Regarding musculoskeletal conditions, movement assessment is critical for a proper diagnosis, and online sources are unable to do this.  It is also important to note that sciatica is a cluster of symptoms rather than a specific diagnosis. Individuals often assume this to be the root of their pain because they have heard of the sciatic nerve, it is located in the leg, and they may know someone who was had this diagnosis. The symptom of pain radiating into the leg is not exclusive to sciatica.

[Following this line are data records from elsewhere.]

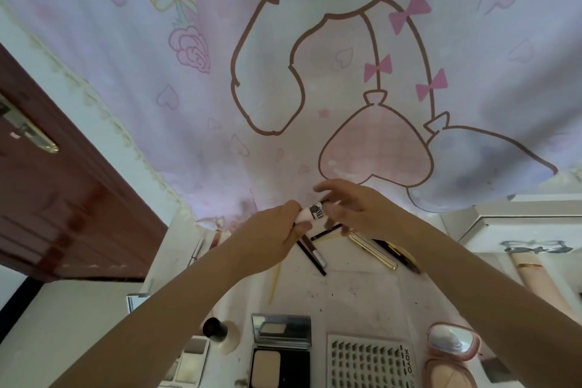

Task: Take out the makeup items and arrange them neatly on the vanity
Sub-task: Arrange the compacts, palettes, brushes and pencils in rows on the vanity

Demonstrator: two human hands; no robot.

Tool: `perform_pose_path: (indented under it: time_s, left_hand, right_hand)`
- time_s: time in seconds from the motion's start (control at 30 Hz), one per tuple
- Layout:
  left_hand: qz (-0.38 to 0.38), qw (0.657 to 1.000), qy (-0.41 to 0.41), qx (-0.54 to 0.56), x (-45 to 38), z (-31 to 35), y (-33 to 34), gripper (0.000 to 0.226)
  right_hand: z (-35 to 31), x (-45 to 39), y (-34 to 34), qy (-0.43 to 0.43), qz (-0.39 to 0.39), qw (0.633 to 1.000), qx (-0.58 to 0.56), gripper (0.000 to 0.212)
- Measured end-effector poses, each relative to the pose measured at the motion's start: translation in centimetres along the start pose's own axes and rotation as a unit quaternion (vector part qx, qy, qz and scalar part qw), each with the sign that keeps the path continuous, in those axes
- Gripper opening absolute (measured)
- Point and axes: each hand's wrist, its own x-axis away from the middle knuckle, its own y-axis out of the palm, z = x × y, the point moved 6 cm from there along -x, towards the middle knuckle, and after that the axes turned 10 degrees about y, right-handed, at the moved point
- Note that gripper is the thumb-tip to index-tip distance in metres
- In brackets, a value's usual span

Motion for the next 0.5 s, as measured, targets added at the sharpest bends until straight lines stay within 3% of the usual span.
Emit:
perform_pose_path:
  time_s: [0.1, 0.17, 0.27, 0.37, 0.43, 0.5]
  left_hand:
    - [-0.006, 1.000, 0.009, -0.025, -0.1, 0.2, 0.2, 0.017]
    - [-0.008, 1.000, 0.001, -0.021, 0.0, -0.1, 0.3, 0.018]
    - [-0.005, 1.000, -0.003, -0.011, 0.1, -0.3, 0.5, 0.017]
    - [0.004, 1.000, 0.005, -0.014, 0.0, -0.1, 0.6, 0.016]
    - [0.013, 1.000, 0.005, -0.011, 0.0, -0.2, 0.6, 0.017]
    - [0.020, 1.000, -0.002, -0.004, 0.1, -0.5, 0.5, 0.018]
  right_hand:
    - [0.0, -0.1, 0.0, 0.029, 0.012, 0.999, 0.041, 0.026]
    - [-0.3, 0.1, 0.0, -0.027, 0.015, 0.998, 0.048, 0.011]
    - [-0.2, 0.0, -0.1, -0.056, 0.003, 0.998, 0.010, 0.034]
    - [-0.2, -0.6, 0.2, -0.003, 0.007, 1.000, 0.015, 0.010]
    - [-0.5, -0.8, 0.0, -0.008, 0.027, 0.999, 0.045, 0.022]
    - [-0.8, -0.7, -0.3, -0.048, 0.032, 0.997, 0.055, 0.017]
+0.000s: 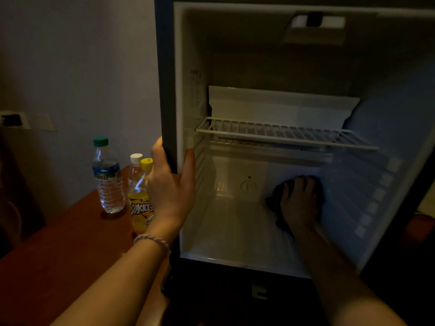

Numerous structures in the body and various pathologies can cause symptoms down the back and side of the leg, including any tissues in the low back, such as muscle, fascia, and joints between the vertebrae.  These structures may be examined on an x-ray or MRI, and often times, findings will point to arthritis/degenerative joint disease or a situation where there is “bone on bone.” The majority of back pain however cannot be linked to one diagnosis and is of unknown cause.   Orthopedic surgeon Gordon Waddell writes that a true pathology can be identified in only 15% of those with back pain.  This means that the findings on images are often a normal part of the aging process, are incidental, and do not often explain the dysfunction a patient is experiencing.  Regardless of what kind of back or leg pain you are experiencing, clinical signs and symptoms give practitioners a more definitive diagnosis than imaging alone. Physical therapists are qualified to screen for serious pathology, make an accurate assessment, and treat appropriately.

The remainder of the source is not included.